I don't pretend to channel Guido, that is just my guess.

There was a post (maybe in the byte-code python-dev thread?) that lists
are actually faster for access than tuples. This is because lists are
more common so the common case is optmized. I would assume that tuples are
cheaper to instantiate.

-jackdied

Jack Diederich

unread,
Mar 11, 2003, 10:18:29 PM3/11/03
to
OK, I answered the question as if it was ass-backwards.

So I'll change my answer to 'No Idea'


Tim Peters

unread,
Mar 11, 2003, 10:11:01 PM3/11/03
to
[Arthur]

> The subject line is a Guido quote from today's dev list.
>
> Is the point Guido making performance related, or is it something else?

Something else. It's a rule of thumb Guido takes too seriously on occasion,
except when it's convenient to ignore it in his own code <wink>.

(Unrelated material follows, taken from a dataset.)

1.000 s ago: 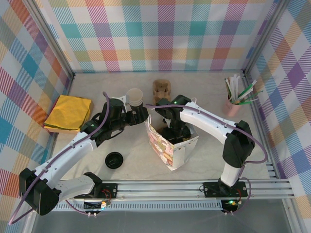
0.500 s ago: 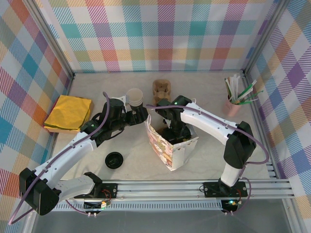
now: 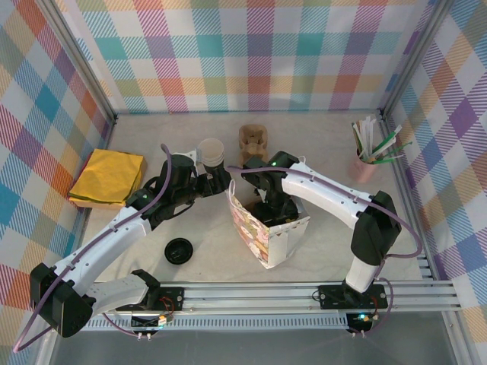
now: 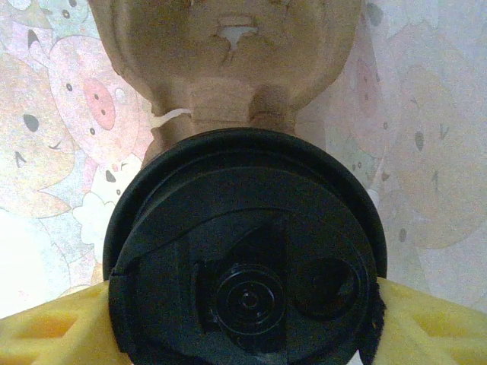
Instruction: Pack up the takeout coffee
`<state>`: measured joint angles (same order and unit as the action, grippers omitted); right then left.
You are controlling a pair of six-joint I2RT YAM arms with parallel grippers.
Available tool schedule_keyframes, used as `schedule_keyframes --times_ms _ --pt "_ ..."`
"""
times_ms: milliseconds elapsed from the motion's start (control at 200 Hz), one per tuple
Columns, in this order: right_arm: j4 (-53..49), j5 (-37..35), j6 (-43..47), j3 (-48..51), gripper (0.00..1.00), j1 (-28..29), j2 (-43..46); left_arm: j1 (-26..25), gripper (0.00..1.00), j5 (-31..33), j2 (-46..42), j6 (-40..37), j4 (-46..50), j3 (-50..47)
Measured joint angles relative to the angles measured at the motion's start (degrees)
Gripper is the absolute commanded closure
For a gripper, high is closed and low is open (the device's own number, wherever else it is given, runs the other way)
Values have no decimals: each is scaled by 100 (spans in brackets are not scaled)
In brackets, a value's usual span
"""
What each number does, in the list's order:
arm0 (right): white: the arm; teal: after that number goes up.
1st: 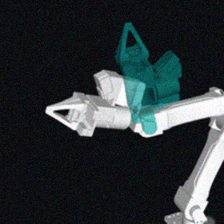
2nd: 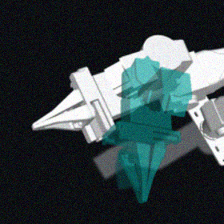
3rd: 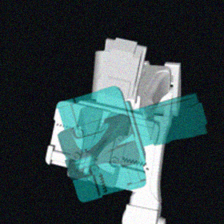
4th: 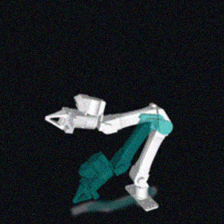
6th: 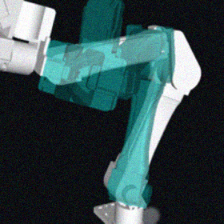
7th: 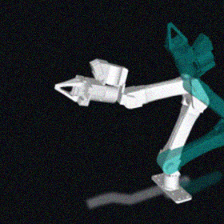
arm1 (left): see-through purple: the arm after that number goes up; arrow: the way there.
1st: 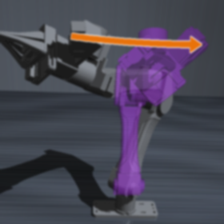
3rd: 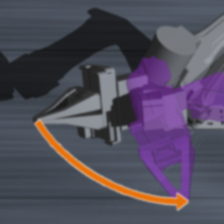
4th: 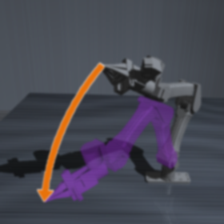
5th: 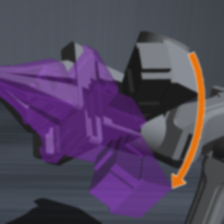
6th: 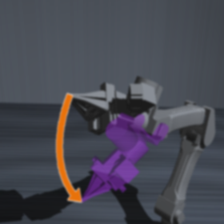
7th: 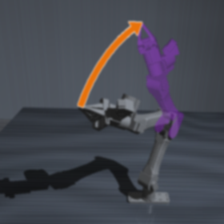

> I have used lists extensively for heterogenous data, and wonder what it
> is I am losing by so doing.

Beyond the possibility of using them as dict keys, nothing objective I know
of. I also use tuples extensively for homogeneous data, when there are so
many of 'em that memory footprint is a concern (a tuple of len N consumes
less memory than a list of len N containing the same objects, because a list
object contains extra stuff to cater to the *possibility* that the list may
grow or shrink later; a tuple object doesn't have to worry about that).


Raymond Hettinger

unread,
Mar 11, 2003, 11:06:08 PM3/11/03
to

"Erik Max Francis" <m...@alcyone.com> wrote in message
news:3E6EA691...@alcyone.com...

> Arthur wrote:
>
> > The subject line is a Guido quote from today's dev list.
> >
> > Is the point Guido making performance related, or is it something
> > else? I
> > have used lists extensively for heterogenous data, and wonder what it
> > is I
> > am losing by so doing.
>
> Nothing, it's just a style guideline. I'm aware of no optimizations
> that would provide a penalty for not using lists/tuples in this way.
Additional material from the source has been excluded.